ADR-0007: Auth Evolution — Azure Governance Platform

status: accepted date: 2025-02-15 decision-makers: Solutions Architect 🏛️, Security Auditor 🛡️, Pack Leader 🐺 consulted: Code Puppy 🐶 (implementation), Experience Architect 🎨 (UX flow) informed: All engineering teams, MSP administrators relates-to: AUTH-001, AUTH-002, AUTH-003

Context and Problem Statement

The Azure Governance Platform requires secure authentication to protect sensitive Azure resource data, compliance findings, and multi-tenant configurations. As the platform evolved from proof-of-concept to production-ready SaaS, our authentication architecture needed to evolve across three distinct phases to meet increasing security requirements while maintaining operational simplicity.

Phase A Challenge: Initial implementation used hardcoded client secrets in environment variables. This created security risks (secrets in logs), operational friction (manual rotation), and blocked production deployment.
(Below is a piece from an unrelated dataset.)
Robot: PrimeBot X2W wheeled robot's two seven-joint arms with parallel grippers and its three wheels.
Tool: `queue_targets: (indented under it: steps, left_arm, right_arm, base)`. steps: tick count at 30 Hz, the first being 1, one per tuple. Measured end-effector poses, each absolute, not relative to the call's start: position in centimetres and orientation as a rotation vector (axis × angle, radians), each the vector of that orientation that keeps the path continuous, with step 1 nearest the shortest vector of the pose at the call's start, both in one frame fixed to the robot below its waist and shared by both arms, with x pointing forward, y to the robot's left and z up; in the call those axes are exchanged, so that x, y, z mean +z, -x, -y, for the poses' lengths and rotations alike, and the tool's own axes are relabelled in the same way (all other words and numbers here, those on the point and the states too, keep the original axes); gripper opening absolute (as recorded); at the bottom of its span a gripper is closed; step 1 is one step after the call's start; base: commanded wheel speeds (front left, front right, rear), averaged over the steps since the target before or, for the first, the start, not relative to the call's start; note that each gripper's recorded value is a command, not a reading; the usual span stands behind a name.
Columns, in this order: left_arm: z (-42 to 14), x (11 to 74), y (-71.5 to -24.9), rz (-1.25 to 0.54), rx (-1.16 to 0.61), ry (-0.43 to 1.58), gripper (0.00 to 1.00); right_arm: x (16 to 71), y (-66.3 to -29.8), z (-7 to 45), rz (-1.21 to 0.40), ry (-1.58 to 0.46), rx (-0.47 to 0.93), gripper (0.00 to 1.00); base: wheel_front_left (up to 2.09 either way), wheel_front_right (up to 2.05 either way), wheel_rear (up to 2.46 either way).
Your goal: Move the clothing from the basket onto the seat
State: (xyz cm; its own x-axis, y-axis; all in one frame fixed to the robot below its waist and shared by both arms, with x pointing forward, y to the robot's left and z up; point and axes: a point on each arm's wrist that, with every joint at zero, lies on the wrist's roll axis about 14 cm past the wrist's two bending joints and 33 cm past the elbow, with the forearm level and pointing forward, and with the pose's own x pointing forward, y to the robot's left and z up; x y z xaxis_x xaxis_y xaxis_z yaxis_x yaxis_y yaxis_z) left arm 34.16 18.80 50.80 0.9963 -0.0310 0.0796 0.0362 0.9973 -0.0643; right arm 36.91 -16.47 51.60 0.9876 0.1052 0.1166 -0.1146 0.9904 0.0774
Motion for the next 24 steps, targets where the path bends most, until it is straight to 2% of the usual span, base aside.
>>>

Phase B Challenge: Single-tenant application with manually configured federated credentials required per-customer Azure AD app registrations. This didn't scale for MSPs managing 5+ customer tenants.

Phase C Challenge: Full zero-secrets architecture required to eliminate credential management overhead completely and achieve true production security posture.

How should the authentication architecture evolve to meet production security standards while enabling multi-tenant SaaS operations?

Decision Drivers

Security (K.O. criterion): Zero secrets in code, configuration, or CI/CD pipelines; no credentials accessible to humans
Operational scalability: MSP scenario requires same app registration to authenticate across 5+ customer tenants without per-tenant configuration
Compliance: Must align with SOC2, ISO 27001, and customer security audit requirements
Implementation velocity: Each phase must be deployable incrementally without full rearchitecture
Backward compatibility: Existing deployments must migrate smoothly between phases
Azure native alignment: Leverage Azure's authentication capabilities rather than building custom systems

Considered Options

Phase A: Client Secrets — Traditional OAuth2 client credentials with long-lived secrets
Phase B: Federated Credentials (Single Tenant) — OIDC federation with GitHub Actions, per-tenant app registrations
Phase C: Federated Credentials (Multi-Tenant + Zero Secrets) — OIDC federation with User-Assigned Managed Identity, no secrets anywhere

Decision Outcome

Chosen approach: Three-phase evolution (A→B→C), implemented incrementally over 6 months:

Phase A (Jan 2025): Single-tenant with client secrets — quick to implement, acceptable for staging only
Phase B (Feb 2025): Single-tenant with OIDC federation — eliminates secrets from CI/CD, enables automated deployments
Phase C (Mar 2025): Multi-tenant with User-Assigned Managed Identity — zero secrets architecture, production-ready

Each phase builds on the previous, with explicit migration paths and validation gates. Phase A→B migration completed February 2025. Phase B→C migration completed March 2025.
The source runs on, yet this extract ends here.